As the appellants concede, adequate business records were not kept for Patsy Frank. An accountant, employed part-time at $75 per year, made entries in a cash disbursement book from check stubs, but no regular record was kept of payments made in cash or of the corporation's receipts. The corporation's tax returns were prepared by the accountant from the cash disbursements book and from information obtained from Patsy DiZenzo.

Income tax deficiencies were assessed against Patsy Frank from 1946 through 1950 and against the appellants for 1946 through 1951. The parties stipulated the gross receipts of Patsy Frank, which were over half again as much as had been reported. These unreported receipts were in part set off by the Commissioner's allowance of operating expenses greater than claimed in the corporation's returns, and additional unreported operating expenses were allowed by the Tax Court — $14,000 for 1946, $42,000 for 1947, and $38,000 for 1948.

The deficiencies assessed against the appellants as individual taxpayers resulted principally from the Commissioner's determination that substantial sums had been diverted by Patsy DiZenzo from Patsy Frank and Putnam Realty Company — another corporation controlled by him. (No diversion of corporate income had been reported on the appellants' returns.) The Tax Court accepted the Commissioner's determination as to the gross amounts diverted. However, it found that appellants had made payments on behalf of Patsy Frank in addition to those assumed by the Commissioner, and it reduced accordingly the net amounts diverted from Patsy Frank.
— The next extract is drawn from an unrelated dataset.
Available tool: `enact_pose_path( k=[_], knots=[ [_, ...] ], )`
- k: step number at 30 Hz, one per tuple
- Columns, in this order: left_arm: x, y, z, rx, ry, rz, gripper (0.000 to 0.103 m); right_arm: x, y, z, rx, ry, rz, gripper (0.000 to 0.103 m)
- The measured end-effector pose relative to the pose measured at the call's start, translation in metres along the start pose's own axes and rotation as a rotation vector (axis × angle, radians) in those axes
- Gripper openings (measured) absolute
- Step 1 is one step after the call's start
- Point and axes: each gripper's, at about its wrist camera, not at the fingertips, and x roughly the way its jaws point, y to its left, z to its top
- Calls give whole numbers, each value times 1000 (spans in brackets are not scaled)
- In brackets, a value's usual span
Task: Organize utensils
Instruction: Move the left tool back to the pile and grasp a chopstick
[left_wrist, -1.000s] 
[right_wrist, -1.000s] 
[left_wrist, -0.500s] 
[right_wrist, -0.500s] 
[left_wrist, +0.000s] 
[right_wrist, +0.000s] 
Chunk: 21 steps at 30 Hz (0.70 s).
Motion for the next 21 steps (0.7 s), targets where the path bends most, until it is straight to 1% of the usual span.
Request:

Of relevance to this appeal are the reductions related to the court's allowance of additional operating expenses to Patsy Frank. The court concluded that a portion of these additional expenses had been paid for Patsy Frank by the appellants. Faced with an almost total lack of direct evidence as to what that portion was, it estimated that the appellants had paid $1,000, $4,000, and $3,000 respectively for 1946 through 1948.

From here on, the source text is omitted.